I think where the ANN really would excel is not in trying to assemble an optimal alliance, but trying to predict who seeds will pick which based on individual team strengths/shortcomings and the diversity of the teams at the event. Piecing together alliances to reverse engineer strategy is not always the easiest task, especially this year. This would be HUGE on scouting night to identify threats to your alliance from other alliances.

Regards,
Skye Leake

I’ve played with using an ANN that maps a vector containing the sums of an alliance’s component OPRS to a single output score, and using the default settings in sklearn gives me a root mean squared error of about 42 points for qual matches, plus a Brier score of around .185 for match predictions. I’m sure somebody with more knowledge of ML (and more computational power) than I do could create one that performs better.

For 2017 data?

Yes. The one I made uses the alliance’s combined component OPRs for autoFuelPoints autoRotorPoints, teleopFuelPoints, teleopRotorPoints, and teleopTakeoffPoints to generate scores. I’ve not tried it on any other year.

Brier score of 0.185 and RMS score error of 42 points is INSANELY good, especially for 2017. Would you mind sharing your method/code in more detail? I’m actually slightly dubious of the results since in my experience, penalties introduce a ton of variance that’s really difficult to predict.
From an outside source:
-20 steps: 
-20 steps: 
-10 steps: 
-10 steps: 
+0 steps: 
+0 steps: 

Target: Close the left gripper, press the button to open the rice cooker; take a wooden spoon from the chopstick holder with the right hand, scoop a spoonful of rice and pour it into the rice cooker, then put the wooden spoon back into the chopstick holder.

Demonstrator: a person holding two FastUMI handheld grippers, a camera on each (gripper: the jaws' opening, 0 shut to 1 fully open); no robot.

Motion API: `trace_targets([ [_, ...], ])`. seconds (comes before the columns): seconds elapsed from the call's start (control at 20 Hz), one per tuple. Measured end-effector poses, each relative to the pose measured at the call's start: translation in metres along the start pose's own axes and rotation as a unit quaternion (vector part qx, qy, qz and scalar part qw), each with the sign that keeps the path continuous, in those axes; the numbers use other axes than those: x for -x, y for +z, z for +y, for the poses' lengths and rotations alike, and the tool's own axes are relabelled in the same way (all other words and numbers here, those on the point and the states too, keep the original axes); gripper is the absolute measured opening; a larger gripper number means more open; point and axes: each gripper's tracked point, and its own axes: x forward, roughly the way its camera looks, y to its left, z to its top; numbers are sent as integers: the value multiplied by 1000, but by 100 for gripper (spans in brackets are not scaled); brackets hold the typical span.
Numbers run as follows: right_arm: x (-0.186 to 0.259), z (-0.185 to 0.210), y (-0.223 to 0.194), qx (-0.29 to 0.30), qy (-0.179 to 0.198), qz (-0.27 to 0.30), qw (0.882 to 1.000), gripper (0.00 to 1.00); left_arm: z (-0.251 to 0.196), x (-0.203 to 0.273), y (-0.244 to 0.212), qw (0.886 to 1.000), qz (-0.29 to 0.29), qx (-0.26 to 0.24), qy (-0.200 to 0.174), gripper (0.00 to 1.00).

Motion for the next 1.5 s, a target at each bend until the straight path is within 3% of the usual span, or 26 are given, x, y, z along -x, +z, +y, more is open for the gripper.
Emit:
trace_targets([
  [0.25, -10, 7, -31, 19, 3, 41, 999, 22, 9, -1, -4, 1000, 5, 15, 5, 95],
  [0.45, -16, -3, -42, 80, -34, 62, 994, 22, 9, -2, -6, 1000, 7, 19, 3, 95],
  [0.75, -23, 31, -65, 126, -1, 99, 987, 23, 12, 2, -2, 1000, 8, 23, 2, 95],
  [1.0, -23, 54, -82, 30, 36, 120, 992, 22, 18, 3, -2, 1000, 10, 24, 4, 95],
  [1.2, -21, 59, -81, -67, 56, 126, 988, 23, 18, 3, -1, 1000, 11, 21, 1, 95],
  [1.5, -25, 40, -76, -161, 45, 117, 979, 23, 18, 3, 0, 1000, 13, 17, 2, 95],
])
I’ll second this. I’ve probably spent more time building predictive models for this year than anyone, and my very best models in ideal scenarios get an RMS score error of 56 and a Brier score of 0.203.

How big was your sample size and were your training/testing data mutually exclusive?

Did you separate your training and testing data? If not, this accuracy could simply be a result of overfitting. Have you tried using the generated weights to predict match outcomes for other regionals which weren’t used as part of the training data set?

If so, I would very much like to know how many hidden layers you used, what activation function you chose, as well as how you structured your network in general.